L’esperimento con la telecamera

In tutta questa scienza, non poteva mancare il mio laboratorio con un esperimento che abbiamo concepito in epoca pre-covid. Quando era facile trovare affollamenti di persone. E che sarà presto ripreso terminata la pandemia. In pratica ho messo una piccola telecamera nascosta in una carrozzina dove c’era un pargoletto di pochi mesi. Facendola spingere da un bel ragazzo oppure da una bella ragazza. La telecamera era posizionata in modo da registrare gli sguardi delle persone che incontrava in un aeroporto. Oppure in una stazione ferroviaria affollata.
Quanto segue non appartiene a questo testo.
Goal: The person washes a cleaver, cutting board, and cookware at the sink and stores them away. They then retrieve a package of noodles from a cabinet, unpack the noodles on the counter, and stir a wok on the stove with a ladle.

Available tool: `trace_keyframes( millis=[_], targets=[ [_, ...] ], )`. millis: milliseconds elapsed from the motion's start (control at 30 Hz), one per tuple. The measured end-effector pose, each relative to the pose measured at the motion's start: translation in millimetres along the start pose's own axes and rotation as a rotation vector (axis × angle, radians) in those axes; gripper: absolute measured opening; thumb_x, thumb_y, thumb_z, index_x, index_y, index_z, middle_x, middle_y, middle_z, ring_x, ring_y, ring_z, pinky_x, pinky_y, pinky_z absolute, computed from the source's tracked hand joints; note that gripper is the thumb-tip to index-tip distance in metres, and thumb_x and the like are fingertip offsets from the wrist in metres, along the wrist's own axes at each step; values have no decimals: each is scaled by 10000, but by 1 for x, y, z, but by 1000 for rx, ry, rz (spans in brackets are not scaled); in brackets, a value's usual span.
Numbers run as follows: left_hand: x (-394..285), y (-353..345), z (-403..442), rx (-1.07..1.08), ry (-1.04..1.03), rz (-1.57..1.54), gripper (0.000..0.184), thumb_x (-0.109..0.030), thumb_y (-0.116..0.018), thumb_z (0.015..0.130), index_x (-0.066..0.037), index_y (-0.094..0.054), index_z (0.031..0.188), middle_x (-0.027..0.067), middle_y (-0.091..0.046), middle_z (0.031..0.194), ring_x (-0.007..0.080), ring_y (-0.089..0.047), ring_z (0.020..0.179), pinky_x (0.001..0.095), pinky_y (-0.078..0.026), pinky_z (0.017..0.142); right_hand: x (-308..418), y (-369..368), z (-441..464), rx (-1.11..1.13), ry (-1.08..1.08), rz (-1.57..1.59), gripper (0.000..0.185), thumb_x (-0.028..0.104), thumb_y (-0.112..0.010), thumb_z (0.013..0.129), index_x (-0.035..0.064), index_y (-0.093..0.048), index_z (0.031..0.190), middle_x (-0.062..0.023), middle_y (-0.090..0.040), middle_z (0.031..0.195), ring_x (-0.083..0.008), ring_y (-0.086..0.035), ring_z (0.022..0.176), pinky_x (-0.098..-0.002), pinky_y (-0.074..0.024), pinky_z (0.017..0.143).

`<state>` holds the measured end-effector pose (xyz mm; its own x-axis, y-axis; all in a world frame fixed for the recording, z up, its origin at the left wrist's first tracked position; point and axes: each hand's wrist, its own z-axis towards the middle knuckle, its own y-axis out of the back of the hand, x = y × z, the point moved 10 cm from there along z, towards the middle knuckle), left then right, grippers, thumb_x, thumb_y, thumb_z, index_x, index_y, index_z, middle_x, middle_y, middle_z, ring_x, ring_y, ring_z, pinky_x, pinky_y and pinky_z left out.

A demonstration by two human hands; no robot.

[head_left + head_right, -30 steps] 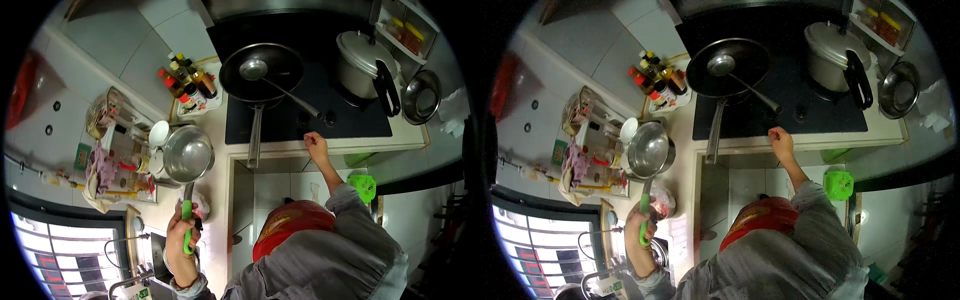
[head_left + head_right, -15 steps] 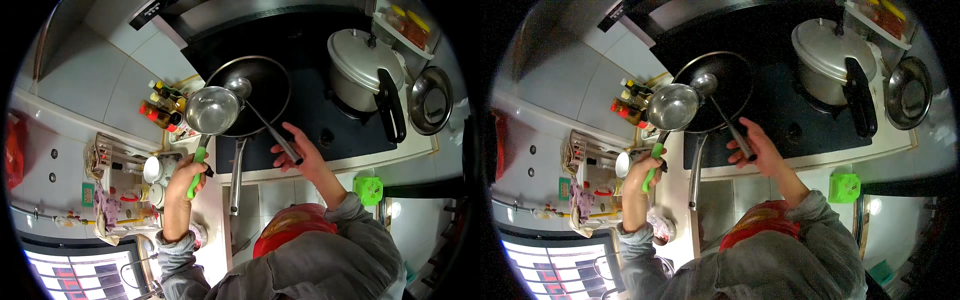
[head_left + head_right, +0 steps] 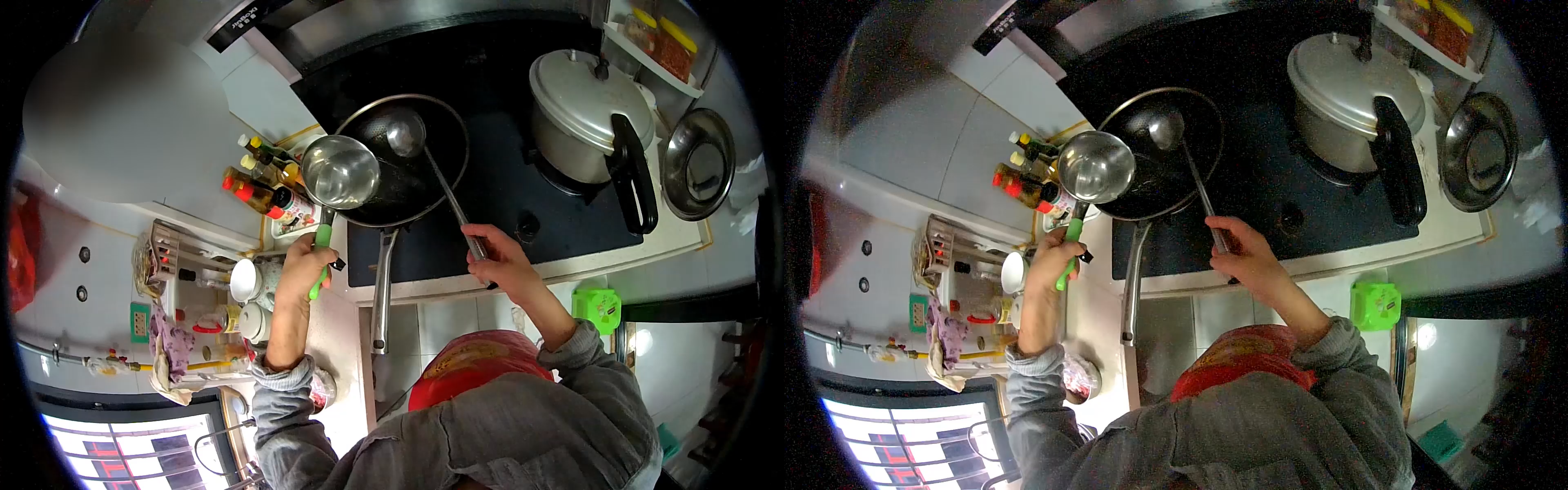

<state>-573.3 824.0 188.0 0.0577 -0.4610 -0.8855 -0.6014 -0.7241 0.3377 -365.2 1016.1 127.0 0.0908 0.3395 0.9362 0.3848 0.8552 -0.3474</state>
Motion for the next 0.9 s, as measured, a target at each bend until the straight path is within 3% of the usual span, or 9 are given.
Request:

Chi veniva guardato per primo? Il bimbo o il genitore, per quanto avvenente? I risultati preliminari ottenuti sbobinando i filmati sono molto chiari. Oltre l’80% delle donne incontrate, di tutte le età, volgeva il suo sguardo prima alla carrozzina e poi (e non sempre) al (presunto) papà. O alla (presunta) mamma, per quanto avvenenti. Al contrario, il 90% dei maschi guardava prima di tutto e intensamente la bella mammina. Il 10% il bel paparino e praticamente mai il pargoletto paffuto e sgambettante. Un esperimento divertente per dimostrare come gli ormoni regolano il modo con cui utilizziamo lo sguardo a seconda del genere, dell’orientamento, dell’interesse e dell’investimento sessuale e riproduttivo. 

D’altra parte a chi non è capitato, se maschio, di essere accusato dalla compagna di aver squadrato la procace signorina in fila alle poste. O la cassiera del supermercato o la bagnante sotto l’ombrellone con la frase: «ehi, le hai fatto la radiografia, eh»? Segno che le donne stanno attentissime (oggi più che mai) a dove si posano gli sguardi maschili. La scienza ha dimostrato che non hanno così torto a farlo. E che l’aforisma attribuito a Jack Kerouac («Scoppieranno guerre per gli occhi delle donne»), ha un notevole grado di veridicità, soprattutto al tempo del Covid!